Task description: Please copy the data shown below, word for word.

Record set:
⁂

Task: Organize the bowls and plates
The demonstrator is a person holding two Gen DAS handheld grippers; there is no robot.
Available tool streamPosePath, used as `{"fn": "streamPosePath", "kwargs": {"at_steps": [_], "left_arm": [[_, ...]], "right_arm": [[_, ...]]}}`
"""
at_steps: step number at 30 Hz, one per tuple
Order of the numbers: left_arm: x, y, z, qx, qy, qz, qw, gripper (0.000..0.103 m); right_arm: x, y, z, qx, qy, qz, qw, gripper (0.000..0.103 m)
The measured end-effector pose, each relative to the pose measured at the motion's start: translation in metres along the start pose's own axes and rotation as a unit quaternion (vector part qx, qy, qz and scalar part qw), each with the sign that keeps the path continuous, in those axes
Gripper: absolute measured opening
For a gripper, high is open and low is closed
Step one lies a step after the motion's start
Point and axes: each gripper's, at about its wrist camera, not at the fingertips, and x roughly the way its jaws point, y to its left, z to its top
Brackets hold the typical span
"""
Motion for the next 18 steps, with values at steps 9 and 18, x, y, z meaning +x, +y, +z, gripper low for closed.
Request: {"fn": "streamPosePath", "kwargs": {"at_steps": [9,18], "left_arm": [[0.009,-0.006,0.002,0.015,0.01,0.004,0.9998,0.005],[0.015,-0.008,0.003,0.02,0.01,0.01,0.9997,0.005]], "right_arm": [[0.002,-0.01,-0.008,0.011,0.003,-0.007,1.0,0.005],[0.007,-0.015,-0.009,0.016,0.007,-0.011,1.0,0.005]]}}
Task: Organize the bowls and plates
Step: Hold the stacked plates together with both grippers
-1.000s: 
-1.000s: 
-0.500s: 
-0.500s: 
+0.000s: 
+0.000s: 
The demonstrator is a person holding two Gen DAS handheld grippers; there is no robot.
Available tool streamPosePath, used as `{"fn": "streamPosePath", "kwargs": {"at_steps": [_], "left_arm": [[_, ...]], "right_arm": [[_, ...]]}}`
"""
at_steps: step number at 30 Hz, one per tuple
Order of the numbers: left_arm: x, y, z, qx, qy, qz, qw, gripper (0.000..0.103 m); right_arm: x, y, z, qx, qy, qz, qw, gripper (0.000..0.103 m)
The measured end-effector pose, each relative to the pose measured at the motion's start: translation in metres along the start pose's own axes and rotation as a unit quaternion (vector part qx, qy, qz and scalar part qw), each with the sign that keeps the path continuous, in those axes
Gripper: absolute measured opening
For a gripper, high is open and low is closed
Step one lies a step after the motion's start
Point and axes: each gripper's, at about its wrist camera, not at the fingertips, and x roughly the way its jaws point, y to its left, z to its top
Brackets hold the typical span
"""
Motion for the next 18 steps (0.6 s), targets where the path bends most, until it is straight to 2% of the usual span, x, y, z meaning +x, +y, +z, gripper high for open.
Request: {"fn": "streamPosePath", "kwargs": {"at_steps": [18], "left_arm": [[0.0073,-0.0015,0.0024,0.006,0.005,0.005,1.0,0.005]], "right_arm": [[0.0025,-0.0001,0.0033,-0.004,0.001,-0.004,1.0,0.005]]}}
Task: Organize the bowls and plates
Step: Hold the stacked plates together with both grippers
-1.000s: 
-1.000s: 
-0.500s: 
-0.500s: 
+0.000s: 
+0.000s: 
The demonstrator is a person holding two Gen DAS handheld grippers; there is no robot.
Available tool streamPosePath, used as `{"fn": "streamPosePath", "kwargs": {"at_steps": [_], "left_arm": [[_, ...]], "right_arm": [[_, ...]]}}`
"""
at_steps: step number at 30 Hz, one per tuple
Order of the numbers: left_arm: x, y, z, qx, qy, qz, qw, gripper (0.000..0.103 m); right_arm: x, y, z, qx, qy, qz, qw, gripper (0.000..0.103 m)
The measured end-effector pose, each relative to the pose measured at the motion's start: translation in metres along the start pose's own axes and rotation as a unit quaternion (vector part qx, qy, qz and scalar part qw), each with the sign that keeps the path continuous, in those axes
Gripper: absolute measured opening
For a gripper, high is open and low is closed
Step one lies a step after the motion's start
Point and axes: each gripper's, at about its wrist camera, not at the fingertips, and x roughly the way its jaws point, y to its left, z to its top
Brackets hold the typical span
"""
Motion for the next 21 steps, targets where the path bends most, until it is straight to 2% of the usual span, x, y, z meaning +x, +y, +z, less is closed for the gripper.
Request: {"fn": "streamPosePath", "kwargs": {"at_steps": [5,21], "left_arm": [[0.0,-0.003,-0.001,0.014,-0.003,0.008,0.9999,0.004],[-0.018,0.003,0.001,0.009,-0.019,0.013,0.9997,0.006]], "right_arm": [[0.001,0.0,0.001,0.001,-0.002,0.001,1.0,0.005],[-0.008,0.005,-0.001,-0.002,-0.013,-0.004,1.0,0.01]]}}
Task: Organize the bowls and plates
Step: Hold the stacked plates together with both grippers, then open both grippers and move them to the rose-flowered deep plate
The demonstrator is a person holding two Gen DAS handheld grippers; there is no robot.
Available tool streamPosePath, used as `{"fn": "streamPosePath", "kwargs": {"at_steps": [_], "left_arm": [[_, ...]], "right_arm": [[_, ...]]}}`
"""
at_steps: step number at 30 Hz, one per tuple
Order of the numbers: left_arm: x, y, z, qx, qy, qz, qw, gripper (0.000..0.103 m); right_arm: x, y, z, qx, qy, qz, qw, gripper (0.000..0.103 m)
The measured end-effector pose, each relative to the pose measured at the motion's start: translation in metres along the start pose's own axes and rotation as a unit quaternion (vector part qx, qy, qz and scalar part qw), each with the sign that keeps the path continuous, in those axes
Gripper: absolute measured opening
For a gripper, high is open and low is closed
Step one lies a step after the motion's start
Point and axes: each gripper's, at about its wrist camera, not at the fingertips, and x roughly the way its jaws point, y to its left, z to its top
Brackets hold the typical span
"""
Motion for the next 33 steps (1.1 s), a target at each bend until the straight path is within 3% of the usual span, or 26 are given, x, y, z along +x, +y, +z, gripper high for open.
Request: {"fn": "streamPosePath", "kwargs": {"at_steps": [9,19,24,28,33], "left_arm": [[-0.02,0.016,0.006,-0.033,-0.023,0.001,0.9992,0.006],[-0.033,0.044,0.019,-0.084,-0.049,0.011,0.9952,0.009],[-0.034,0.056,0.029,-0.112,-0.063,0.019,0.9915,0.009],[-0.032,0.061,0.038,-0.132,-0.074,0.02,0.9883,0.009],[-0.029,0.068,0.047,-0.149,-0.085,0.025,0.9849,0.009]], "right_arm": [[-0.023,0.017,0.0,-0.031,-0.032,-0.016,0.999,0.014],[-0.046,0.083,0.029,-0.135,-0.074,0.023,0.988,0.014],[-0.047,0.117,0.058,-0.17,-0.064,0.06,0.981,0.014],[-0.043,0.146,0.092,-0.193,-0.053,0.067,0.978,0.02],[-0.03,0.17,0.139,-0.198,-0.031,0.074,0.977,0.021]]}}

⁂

Exercise solution:
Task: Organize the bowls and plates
The demonstrator is a person holding two Gen DAS handheld grippers; there is no robot.
Available tool streamPosePath, used as `{"fn": "streamPosePath", "kwargs": {"at_steps": [_], "left_arm": [[_, ...]], "right_arm": [[_, ...]]}}`
"""
at_steps: step number at 30 Hz, one per tuple
Order of the numbers: left_arm: x, y, z, qx, qy, qz, qw, gripper (0.000..0.103 m); right_arm: x, y, z, qx, qy, qz, qw, gripper (0.000..0.103 m)
The measured end-effector pose, each relative to the pose measured at the motion's start: translation in metres along the start pose's own axes and rotation as a unit quaternion (vector part qx, qy, qz and scalar part qw), each with the sign that keeps the path continuous, in those axes
Gripper: absolute measured opening
For a gripper, high is open and low is closed
Step one lies a step after the motion's start
Point and axes: each gripper's, at about its wrist camera, not at the fingertips, and x roughly the way its jaws point, y to its left, z to its top
Brackets hold the typical span
"""
Motion for the next 18 steps, with values at steps 9 and 18, x, y, z meaning +x, +y, +z, gripper low for closed.
Request: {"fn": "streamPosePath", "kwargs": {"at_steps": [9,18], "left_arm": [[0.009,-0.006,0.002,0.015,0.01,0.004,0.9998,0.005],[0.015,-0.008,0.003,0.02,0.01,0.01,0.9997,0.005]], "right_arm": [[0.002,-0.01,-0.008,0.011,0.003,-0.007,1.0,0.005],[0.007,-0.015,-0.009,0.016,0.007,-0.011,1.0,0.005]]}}
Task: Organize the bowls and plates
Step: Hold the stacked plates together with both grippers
-1.000s: 
-1.000s: 
-0.500s: 
-0.500s: 
+0.000s: 
+0.000s: 
The demonstrator is a person holding two Gen DAS handheld grippers; there is no robot.
Available tool streamPosePath, used as `{"fn": "streamPosePath", "kwargs": {"at_steps": [_], "left_arm": [[_, ...]], "right_arm": [[_, ...]]}}`
"""
at_steps: step number at 30 Hz, one per tuple
Order of the numbers: left_arm: x, y, z, qx, qy, qz, qw, gripper (0.000..0.103 m); right_arm: x, y, z, qx, qy, qz, qw, gripper (0.000..0.103 m)
The measured end-effector pose, each relative to the pose measured at the motion's start: translation in metres along the start pose's own axes and rotation as a unit quaternion (vector part qx, qy, qz and scalar part qw), each with the sign that keeps the path continuous, in those axes
Gripper: absolute measured opening
For a gripper, high is open and low is closed
Step one lies a step after the motion's start
Point and axes: each gripper's, at about its wrist camera, not at the fingertips, and x roughly the way its jaws point, y to its left, z to its top
Brackets hold the typical span
"""
Motion for the next 18 steps (0.6 s), targets where the path bends most, until it is straight to 2% of the usual span, x, y, z meaning +x, +y, +z, gripper high for open.
Request: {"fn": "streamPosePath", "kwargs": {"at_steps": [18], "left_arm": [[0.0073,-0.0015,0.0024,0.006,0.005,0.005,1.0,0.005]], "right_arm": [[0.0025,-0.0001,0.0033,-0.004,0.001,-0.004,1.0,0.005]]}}
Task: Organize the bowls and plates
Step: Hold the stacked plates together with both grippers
-1.000s: 
-1.000s: 
-0.500s: 
-0.500s: 
+0.000s: 
+0.000s: 
The demonstrator is a person holding two Gen DAS handheld grippers; there is no robot.
Available tool streamPosePath, used as `{"fn": "streamPosePath", "kwargs": {"at_steps": [_], "left_arm": [[_, ...]], "right_arm": [[_, ...]]}}`
"""
at_steps: step number at 30 Hz, one per tuple
Order of the numbers: left_arm: x, y, z, qx, qy, qz, qw, gripper (0.000..0.103 m); right_arm: x, y, z, qx, qy, qz, qw, gripper (0.000..0.103 m)
The measured end-effector pose, each relative to the pose measured at the motion's start: translation in metres along the start pose's own axes and rotation as a unit quaternion (vector part qx, qy, qz and scalar part qw), each with the sign that keeps the path continuous, in those axes
Gripper: absolute measured opening
For a gripper, high is open and low is closed
Step one lies a step after the motion's start
Point and axes: each gripper's, at about its wrist camera, not at the fingertips, and x roughly the way its jaws point, y to its left, z to its top
Brackets hold the typical span
"""
Motion for the next 21 steps, targets where the path bends most, until it is straight to 2% of the usual span, x, y, z meaning +x, +y, +z, less is closed for the gripper.
Request: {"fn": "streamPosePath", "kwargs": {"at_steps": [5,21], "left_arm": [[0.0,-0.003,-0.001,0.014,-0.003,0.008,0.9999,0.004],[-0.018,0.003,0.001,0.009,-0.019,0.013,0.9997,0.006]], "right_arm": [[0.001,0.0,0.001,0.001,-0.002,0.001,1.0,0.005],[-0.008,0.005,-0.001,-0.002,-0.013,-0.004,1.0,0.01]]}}
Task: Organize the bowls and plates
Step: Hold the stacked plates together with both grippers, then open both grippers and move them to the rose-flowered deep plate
The demonstrator is a person holding two Gen DAS handheld grippers; there is no robot.
Available tool streamPosePath, used as `{"fn": "streamPosePath", "kwargs": {"at_steps": [_], "left_arm": [[_, ...]], "right_arm": [[_, ...]]}}`
"""
at_steps: step number at 30 Hz, one per tuple
Order of the numbers: left_arm: x, y, z, qx, qy, qz, qw, gripper (0.000..0.103 m); right_arm: x, y, z, qx, qy, qz, qw, gripper (0.000..0.103 m)
The measured end-effector pose, each relative to the pose measured at the motion's start: translation in metres along the start pose's own axes and rotation as a unit quaternion (vector part qx, qy, qz and scalar part qw), each with the sign that keeps the path continuous, in those axes
Gripper: absolute measured opening
For a gripper, high is open and low is closed
Step one lies a step after the motion's start
Point and axes: each gripper's, at about its wrist camera, not at the fingertips, and x roughly the way its jaws point, y to its left, z to its top
Brackets hold the typical span
"""
Motion for the next 33 steps (1.1 s), a target at each bend until the straight path is within 3% of the usual span, or 26 are given, x, y, z along +x, +y, +z, gripper high for open.
Request: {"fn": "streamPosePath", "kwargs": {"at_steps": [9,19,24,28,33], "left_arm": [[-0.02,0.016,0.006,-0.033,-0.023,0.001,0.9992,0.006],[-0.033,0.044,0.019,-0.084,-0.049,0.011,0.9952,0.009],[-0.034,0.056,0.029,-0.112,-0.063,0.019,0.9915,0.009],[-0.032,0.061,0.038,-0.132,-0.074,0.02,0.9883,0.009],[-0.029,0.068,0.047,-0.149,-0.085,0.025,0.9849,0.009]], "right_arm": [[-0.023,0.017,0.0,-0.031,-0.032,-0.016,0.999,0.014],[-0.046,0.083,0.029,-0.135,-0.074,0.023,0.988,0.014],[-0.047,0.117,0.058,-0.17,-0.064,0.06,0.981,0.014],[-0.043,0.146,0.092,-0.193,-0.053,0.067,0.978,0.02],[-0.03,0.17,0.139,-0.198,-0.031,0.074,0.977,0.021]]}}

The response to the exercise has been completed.